Student Research Ideas Fair: Environmental Capstone Seminar turns presentations into chapters

Erin Hurley during her presentation of 'The Cedar Project.' (Submitted: Gisele Gallibois)

Walking into the Rotunda at St. Thomas University, I was drawn to the long wall bookcase with glass squares above and a beautiful array of sandwiches, dessert cookies and squares on a decorated long, dark, blue-skirted table in Brian Mulroney Hall. 

Research is undeniably tough. It demands a variety of skills, including data gathering, literature review, qualitative and quantitative analysis, writing and potentially sharing findings at events like the 2024 Student Research Ideas Fair (SRIF).

“You may be nervous about your presentations. Believe me, I’m nervous in delivering this talk right now. But you get used to it, right?” said STU president Nauman Farooqi in his opening remarks. 

“Research is an essential element of academic life … Be assured that the hard work is already done and now you can enjoy the benefits of that hard work.”

The fair serves as an opportunity for students to present their projects and research to faculty, staff and other students. Multiple classes and topics were brought up during the fair, including media representations of criminal justice issues, cognitive psychology, political studies and the environment. 

The students in Capstone Seminar: Environmental Studies I and II presented on different angles of climate change and environmental studies. Each of their presentations will be a chapter in a book on the sustainable transition to a better world. 

One of those students is Erin Hurley, a fourth-year honours student in Environmental Studies, who tackled three presentations. 

Still of St. Thomas University President Dr. M. Nauman Farooqi and Erin Hurley, one of the presenters for the ST. Thomas Research and Ideas Fair. (Submitted: Giselle Gallibois)

Hurley’s chapter is titled “Planting the Seed, Embracing Traditional Indigenous Wisdom in the Shift to Sustainable Food-Growing Practices.” In it, she embraces the Indigenous Theoretical Frameworks, which have a wealth of scientific understanding that is transmitted across generations.

“Food production is by far the most environmentally harmful activity,” she said, noting that buying food locally addresses climate change by sequestering our carbon and re-establishes our relationship with our ancestral heritage.

Her research questions include, “What would a more sustainable and just food system look like? Which food system models can inform us in this societal transition?”

Hurley has been in contact with Cecilia Brooks, Indigenous Foodways Instructor at the Hayes farm on the Northside of Fredericton and an elder of Wolastoqey, Mi’kmaq, Mohawk, and Korean descent. 
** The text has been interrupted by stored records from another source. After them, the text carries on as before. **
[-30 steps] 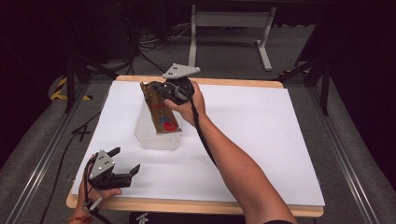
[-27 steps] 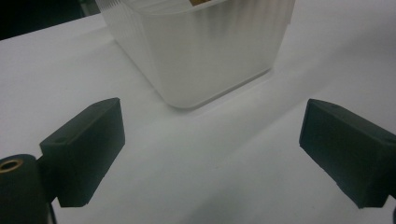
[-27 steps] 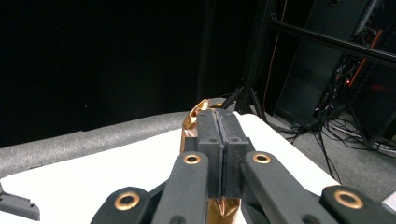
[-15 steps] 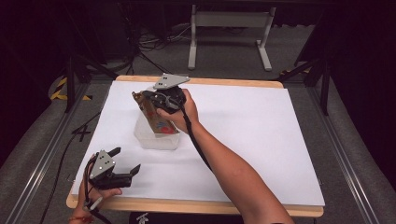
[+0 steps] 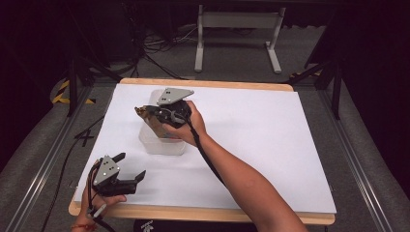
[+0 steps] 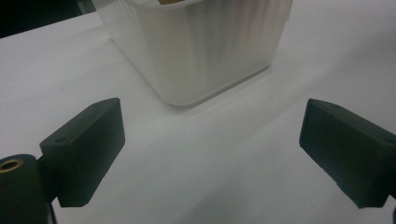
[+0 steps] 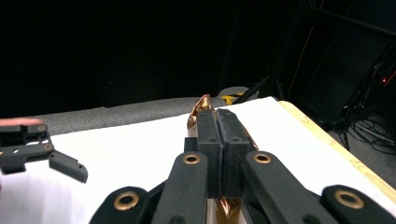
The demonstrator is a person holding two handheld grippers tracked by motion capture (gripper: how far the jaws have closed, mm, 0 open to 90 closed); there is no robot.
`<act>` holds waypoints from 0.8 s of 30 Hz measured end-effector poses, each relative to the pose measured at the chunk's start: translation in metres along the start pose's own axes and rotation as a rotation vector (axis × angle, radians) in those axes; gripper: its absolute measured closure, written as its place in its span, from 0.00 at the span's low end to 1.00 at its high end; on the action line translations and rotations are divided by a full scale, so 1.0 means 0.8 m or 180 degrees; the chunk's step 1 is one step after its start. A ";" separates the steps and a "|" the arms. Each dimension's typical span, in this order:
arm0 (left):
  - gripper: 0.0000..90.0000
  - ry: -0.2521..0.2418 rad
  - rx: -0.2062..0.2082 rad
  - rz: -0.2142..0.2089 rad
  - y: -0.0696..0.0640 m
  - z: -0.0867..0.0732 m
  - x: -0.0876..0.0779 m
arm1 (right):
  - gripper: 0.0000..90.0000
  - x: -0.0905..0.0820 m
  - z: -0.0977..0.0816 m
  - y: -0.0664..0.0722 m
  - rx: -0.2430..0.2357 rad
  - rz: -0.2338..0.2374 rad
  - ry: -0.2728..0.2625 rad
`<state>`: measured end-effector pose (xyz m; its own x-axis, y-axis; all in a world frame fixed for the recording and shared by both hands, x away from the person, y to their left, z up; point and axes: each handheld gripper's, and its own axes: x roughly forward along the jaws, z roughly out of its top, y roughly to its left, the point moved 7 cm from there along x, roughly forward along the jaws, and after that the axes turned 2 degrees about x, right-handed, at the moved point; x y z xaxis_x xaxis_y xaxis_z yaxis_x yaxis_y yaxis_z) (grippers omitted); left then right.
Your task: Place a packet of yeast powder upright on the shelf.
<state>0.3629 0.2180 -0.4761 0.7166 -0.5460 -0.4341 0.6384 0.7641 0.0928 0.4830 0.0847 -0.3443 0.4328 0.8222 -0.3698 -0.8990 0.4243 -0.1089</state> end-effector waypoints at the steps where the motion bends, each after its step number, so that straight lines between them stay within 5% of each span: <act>1: 0.08 -0.0003 -0.0001 0.0013 0.000 0.000 -0.001 | 0.99 -0.003 -0.003 0.001 -0.0021 -0.0004 0.0032; 4: 0.08 -0.0002 -0.0012 0.0021 0.001 0.000 -0.001 | 0.99 -0.007 -0.009 0.005 0.0010 0.0098 0.0016; 10: 0.08 0.0025 0.0020 0.0013 -0.001 0.000 -0.001 | 0.99 -0.019 -0.011 -0.002 -0.0014 -0.0046 -0.0010; 13: 0.08 0.0018 -0.0002 0.0034 0.001 -0.001 -0.001 | 0.99 -0.023 -0.024 -0.015 0.0095 -0.0094 0.0097; 24: 0.08 0.0043 0.0022 0.0015 -0.001 -0.001 0.000 | 0.99 -0.038 -0.040 -0.032 0.0243 -0.0100 0.0066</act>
<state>0.3622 0.2180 -0.4769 0.7157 -0.5378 -0.4456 0.6370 0.7642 0.1010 0.4911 0.0369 -0.3597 0.4586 0.8002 -0.3864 -0.8768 0.4783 -0.0502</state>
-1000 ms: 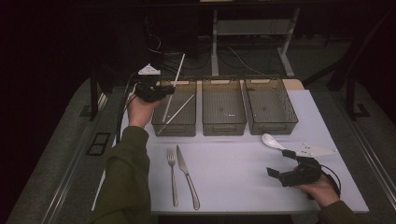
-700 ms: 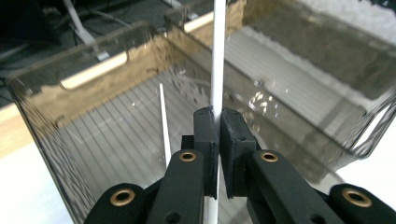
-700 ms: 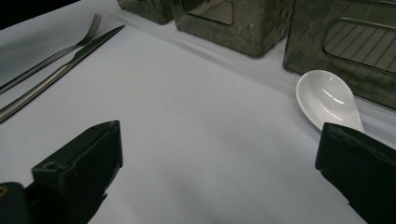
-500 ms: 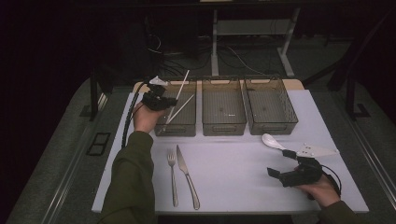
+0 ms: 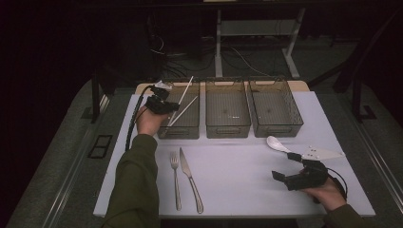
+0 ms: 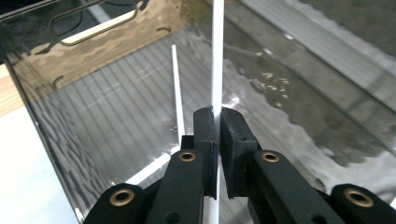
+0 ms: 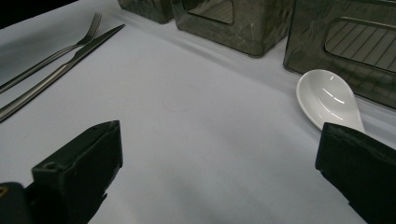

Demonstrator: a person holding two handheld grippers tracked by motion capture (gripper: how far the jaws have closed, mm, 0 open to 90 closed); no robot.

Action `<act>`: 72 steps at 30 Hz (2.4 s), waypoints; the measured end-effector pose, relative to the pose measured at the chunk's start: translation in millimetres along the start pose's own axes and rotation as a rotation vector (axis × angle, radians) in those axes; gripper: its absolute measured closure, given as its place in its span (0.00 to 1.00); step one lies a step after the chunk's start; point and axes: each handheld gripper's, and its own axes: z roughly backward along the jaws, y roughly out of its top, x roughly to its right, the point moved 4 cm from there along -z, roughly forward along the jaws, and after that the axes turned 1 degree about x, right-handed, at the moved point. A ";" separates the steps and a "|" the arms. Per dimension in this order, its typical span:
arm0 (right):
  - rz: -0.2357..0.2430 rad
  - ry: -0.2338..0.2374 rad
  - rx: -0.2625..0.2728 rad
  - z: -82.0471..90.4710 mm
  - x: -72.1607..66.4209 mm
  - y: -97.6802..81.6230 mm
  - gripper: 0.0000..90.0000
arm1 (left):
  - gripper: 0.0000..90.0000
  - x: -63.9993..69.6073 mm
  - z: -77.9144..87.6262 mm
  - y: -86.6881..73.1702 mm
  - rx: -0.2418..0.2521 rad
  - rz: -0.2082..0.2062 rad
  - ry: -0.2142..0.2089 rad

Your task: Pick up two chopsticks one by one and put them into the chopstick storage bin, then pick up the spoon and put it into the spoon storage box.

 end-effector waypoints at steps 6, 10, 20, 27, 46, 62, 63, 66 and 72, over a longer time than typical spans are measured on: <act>-0.001 0.000 0.003 1.0 0.3 0.1 0.01 | 0.93 -3.3 -9.2 -2.9 -0.031 0.020 0.037; -0.006 0.000 0.005 2.1 0.3 0.3 0.01 | 0.93 -2.3 -14.4 -4.1 -0.048 0.016 0.046; -0.004 0.002 0.006 3.0 0.5 0.4 0.01 | 0.89 -1.7 -17.2 -4.1 -0.059 0.026 0.074; -0.003 0.003 0.007 3.1 0.3 0.5 0.01 | 0.84 1.2 -12.8 -0.6 -0.034 0.017 0.067; 0.008 -0.001 -0.003 -0.2 1.0 0.3 0.01 | 0.48 43.6 41.1 11.9 0.120 -0.035 -0.167; 0.002 0.009 -0.006 0.3 -0.5 0.4 0.01 | 0.33 90.3 68.0 -36.0 0.185 -0.096 -0.228; 0.002 0.009 -0.005 0.5 -0.5 0.4 0.01 | 0.32 92.1 69.3 -39.3 0.188 -0.098 -0.228; 0.001 0.010 0.001 0.8 -0.8 1.0 0.01 | 0.27 98.1 73.4 -48.9 0.202 -0.102 -0.227; 0.001 0.015 -0.005 0.6 -1.8 0.9 0.01 | 0.21 109.9 77.2 -72.7 0.206 -0.128 -0.229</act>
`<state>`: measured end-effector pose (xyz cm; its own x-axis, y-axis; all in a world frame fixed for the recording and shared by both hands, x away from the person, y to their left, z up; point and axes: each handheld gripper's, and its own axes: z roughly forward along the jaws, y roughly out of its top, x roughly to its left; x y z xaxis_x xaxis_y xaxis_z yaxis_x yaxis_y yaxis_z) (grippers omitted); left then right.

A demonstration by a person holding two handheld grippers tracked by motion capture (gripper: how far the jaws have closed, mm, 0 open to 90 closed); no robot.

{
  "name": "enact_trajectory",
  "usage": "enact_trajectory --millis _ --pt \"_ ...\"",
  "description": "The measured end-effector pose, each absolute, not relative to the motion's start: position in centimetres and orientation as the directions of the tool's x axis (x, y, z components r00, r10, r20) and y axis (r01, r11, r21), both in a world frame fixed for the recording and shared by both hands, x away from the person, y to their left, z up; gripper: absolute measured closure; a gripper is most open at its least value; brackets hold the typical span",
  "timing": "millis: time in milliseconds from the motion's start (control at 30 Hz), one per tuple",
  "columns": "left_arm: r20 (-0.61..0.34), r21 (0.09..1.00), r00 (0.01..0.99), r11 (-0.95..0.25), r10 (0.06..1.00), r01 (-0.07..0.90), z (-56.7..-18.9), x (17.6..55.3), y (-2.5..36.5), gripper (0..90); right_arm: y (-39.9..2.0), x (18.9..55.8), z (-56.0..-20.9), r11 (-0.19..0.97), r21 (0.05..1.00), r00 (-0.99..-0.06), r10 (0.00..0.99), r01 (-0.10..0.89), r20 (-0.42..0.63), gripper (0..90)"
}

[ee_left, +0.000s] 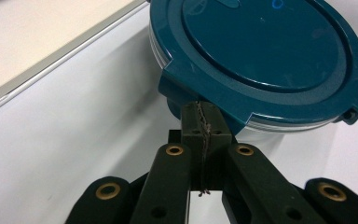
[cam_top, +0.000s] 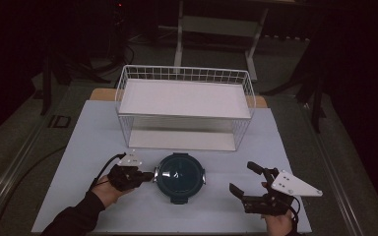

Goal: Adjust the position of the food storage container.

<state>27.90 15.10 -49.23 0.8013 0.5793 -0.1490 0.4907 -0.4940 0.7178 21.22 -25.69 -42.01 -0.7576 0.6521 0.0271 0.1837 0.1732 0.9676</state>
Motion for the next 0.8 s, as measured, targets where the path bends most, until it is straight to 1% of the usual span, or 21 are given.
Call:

Brooks specializes in traditional plant knowledge at The Hayes Farm, drawing from Wabanaki teachings to guide the farm’s activities and mission. She is also a member of   St. Mary’s First Nation​.

To Hurley, the solution is to transition from industrial agriculture towards sustainable and just alternatives in New Brunswick, such as buying from the Jemseg River Farm, Villeneuve, Gerber, Armadale and Adolph, to name a few.

Hurley was one of the students presenting her findings from the Capstone Seminar Course, including Molly Hansen, Quintina Northrup and Arabella Leblanc. Students gave a hopeful glimpse of the future in Canada.

With files from Giuliana Grillo de Lambarri.